*** Block opens ***
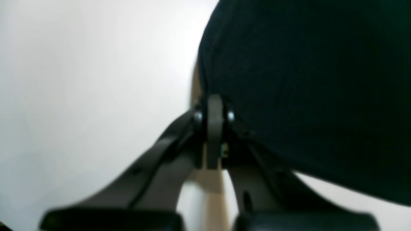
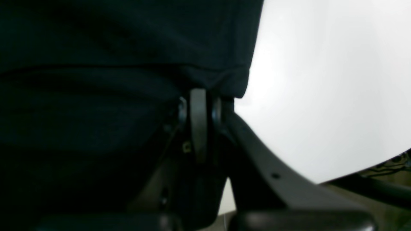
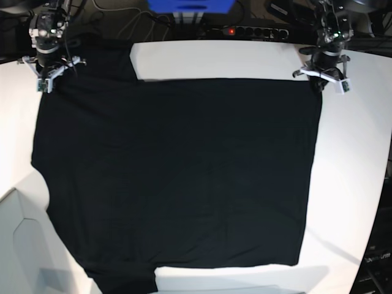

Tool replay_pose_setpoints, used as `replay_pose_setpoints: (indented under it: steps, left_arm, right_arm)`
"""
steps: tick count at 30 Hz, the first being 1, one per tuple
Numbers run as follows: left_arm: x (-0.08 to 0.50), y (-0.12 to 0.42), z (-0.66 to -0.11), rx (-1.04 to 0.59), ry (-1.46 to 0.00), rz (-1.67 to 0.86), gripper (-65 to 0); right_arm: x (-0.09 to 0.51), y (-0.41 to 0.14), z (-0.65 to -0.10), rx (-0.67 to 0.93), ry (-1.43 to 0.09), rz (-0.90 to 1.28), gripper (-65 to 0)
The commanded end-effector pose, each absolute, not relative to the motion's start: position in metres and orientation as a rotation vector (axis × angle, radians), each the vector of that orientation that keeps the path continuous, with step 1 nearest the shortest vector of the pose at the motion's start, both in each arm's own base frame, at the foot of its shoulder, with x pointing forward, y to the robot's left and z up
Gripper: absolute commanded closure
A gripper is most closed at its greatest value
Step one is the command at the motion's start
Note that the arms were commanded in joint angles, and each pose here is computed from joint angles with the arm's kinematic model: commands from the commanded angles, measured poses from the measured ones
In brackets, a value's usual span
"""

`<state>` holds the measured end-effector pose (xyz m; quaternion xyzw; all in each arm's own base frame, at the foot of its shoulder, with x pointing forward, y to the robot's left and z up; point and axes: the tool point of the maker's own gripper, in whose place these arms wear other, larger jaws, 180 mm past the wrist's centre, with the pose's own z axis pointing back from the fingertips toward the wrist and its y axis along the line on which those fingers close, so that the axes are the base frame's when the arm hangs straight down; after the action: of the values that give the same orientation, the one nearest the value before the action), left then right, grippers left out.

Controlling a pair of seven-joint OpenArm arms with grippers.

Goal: Fold the T-shirt properly
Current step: 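Lift the shoulder edge with both grippers and fold it over the body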

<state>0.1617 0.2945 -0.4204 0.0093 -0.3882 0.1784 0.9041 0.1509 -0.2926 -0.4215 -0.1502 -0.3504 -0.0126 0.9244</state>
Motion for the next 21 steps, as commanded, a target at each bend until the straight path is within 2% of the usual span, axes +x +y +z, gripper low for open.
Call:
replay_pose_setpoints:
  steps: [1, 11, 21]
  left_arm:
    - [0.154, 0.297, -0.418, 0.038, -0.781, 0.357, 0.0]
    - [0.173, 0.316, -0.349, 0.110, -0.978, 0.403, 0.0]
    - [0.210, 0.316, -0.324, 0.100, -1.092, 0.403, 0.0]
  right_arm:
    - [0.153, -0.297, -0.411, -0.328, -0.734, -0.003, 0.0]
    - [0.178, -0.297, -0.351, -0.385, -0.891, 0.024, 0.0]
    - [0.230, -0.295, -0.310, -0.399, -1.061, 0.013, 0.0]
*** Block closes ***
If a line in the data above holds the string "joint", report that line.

WRITTEN SOLUTION
Note that the arms were commanded in joint angles, and each pose here is computed from joint angles with the arm's kinematic model: commands from the commanded angles, measured poses from the measured ones
Controlling a pair of seven-joint OpenArm arms with grippers.

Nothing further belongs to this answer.